# iPhone, MacBook Air, Remote and AirPlay



## jackfish (Dec 27, 2006)

I am now using my new iPhone to control my iTunes library on the MacBook Air and can't wait to get an AirPlay speaker system for the bedroom. A very easy to use and elegant solution. Thank You Apple!

Mountain Lion appears to work well with Tim Burson's BitPerfect also.


----------



## ambesolman (Apr 25, 2011)

jackfish said:


> I am now using my new iPhone to control my iTunes library on the MacBook Air and can't wait to get an AirPlay speaker system for the bedroom. A very easy to use and elegant solution. Thank You Apple!
> 
> Mountain Lion appears to work well with Tim Burson's BitPerfect also.


Just use an airport express or apple tv to stream to your existing system for best results. Just remember, unless your receiver will send an Hdmi signal to zone 2 (if you need it) you'll need to go with the airport as it has analog outputs. I use mine this way and use my iPhone as the remote whether inside or out. Love it!


----------



## jackfish (Dec 27, 2006)

My main system uses the MacBook Air as a music server. Previously, to control iTunes I had to get up out of my listening position to manipulate the MacBook Air. Now, I don't have to get up, as I control iTunes from my iPhone.
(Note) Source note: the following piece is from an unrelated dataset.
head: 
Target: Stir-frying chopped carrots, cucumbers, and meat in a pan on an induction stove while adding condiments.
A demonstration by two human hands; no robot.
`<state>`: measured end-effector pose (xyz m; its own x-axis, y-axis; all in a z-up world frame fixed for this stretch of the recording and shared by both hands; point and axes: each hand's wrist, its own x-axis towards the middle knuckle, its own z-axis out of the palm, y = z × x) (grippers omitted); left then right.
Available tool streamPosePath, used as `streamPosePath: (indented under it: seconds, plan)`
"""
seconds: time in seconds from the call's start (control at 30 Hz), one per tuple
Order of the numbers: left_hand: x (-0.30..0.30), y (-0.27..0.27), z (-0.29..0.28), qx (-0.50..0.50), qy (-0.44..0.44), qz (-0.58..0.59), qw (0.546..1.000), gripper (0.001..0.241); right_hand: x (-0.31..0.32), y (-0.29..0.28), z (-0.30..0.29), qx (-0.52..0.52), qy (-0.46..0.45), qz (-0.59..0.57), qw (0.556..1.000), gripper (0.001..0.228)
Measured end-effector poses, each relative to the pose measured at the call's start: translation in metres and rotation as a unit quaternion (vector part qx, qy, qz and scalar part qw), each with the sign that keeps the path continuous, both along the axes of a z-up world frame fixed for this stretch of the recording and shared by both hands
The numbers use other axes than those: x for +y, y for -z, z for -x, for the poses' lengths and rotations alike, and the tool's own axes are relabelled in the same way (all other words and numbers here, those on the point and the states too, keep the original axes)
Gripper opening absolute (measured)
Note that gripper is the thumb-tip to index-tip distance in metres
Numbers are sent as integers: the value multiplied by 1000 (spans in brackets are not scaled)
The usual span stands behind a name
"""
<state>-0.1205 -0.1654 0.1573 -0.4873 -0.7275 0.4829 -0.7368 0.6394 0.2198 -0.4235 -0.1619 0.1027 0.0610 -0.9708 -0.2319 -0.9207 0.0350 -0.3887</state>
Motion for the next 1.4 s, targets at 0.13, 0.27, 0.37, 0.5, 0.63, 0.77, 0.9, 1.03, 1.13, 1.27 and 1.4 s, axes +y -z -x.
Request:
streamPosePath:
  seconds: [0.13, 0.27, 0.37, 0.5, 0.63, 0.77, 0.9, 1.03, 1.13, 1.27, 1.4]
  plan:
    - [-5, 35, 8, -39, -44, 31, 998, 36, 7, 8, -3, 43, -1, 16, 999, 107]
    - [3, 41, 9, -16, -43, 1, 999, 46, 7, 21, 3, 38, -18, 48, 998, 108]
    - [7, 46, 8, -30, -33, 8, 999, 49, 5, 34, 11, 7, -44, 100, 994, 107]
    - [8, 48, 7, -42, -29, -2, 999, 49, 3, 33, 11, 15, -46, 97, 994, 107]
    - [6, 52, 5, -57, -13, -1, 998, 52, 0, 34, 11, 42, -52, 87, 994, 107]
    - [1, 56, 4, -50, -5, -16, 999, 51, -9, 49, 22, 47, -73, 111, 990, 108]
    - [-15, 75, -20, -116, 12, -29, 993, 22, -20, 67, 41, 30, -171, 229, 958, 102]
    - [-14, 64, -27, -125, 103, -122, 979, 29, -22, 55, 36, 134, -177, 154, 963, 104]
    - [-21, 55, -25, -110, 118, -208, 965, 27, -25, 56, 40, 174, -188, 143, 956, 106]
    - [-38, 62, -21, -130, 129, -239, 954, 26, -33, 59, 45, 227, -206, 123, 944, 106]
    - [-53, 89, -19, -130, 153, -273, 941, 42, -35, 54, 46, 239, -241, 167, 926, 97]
If I were to create new music systems (receiver, speakers, etc.) in other rooms I would opt for the AirPort Express. However, my place is small, I don't spend much time in the other rooms, and the music would most likely be for background. Hence, I'm looking for a relatively inexpensive AirPlay compatible speaker system like the Phillips AD7000W-37 Fidelio SoundAvia. I would be able to select on the iPhone the remote devices to play to from my iTunes library on the MacBook Air.


----------